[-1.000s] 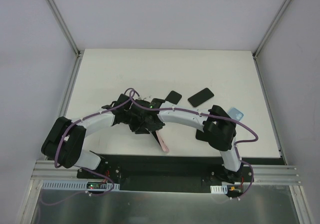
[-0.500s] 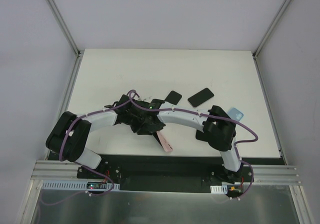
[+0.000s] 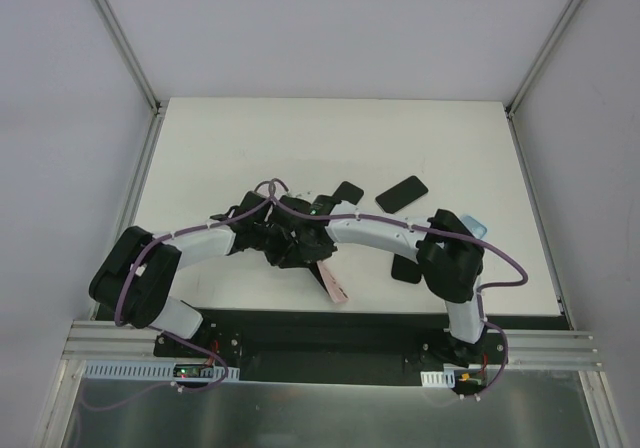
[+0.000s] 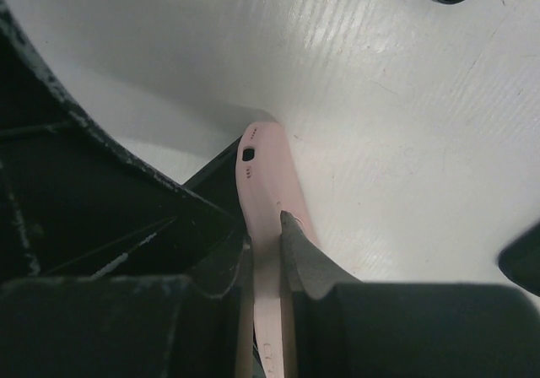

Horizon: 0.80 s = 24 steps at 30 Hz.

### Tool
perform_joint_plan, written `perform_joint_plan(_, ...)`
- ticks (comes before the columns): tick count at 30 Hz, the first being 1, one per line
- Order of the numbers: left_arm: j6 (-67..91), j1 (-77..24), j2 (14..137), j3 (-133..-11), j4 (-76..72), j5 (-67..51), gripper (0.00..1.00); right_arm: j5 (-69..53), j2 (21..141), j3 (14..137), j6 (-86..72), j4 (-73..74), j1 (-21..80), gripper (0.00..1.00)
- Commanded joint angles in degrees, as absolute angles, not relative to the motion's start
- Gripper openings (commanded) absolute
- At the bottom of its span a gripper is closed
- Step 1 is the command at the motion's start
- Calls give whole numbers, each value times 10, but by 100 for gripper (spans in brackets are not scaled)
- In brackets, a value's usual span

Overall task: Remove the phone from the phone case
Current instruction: Remove the phone case from the phone, then place the phone case at the center of the board.

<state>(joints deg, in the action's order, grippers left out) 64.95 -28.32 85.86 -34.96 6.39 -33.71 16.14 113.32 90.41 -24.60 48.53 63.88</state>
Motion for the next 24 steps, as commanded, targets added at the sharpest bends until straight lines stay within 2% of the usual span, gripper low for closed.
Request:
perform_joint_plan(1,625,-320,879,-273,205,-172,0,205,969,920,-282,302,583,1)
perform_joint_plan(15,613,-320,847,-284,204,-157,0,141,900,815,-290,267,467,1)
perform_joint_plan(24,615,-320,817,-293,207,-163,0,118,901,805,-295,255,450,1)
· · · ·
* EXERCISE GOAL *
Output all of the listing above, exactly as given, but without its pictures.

* SOLVED PROBLEM *
[-1.000s] 
[-0.500s] 
[+0.000s] 
[+0.000s] 

Horizon: 0.80 s = 24 steps at 30 Hz.

### Tool
perform_joint_plan, written `perform_joint_plan(_, ...)`
- ticks (comes before the columns): tick count at 30 Hz, the first being 1, one per line
- Order of the numbers: left_arm: j6 (-67..91), j1 (-77..24), j2 (14..137), j3 (-133..-11), j4 (-76..72), j5 (-67..51), gripper (0.00..1.00); right_arm: j5 (-69..53), j2 (21..141), j3 (14..137), j6 (-86..72), j4 (-73..74), j1 (-21..80), gripper (0.00..1.00)
- Commanded joint angles in degrees, as absolute angles, not relative to the motion's start
- Gripper openings (commanded) absolute
- At the bottom of its span a gripper is closed
- Step 1 is the command at the motion's start
- Calls give whole numbers, each value times 10, but by 100 for gripper (spans in brackets are not scaled)
- In brackets, a value's usual span

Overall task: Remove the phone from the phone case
Current instruction: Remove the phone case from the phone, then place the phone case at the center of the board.

<state>(joints deg, in the action's order, grippers left out) 64.95 -28.32 85.86 -34.96 6.39 -33.71 16.14 113.32 90.41 -24.60 48.53 63.88</state>
Motion for the next 24 steps, as commanded, targets added at the sharpest bends until straight lines stay within 2% of the usual span, gripper low for closed.
Request:
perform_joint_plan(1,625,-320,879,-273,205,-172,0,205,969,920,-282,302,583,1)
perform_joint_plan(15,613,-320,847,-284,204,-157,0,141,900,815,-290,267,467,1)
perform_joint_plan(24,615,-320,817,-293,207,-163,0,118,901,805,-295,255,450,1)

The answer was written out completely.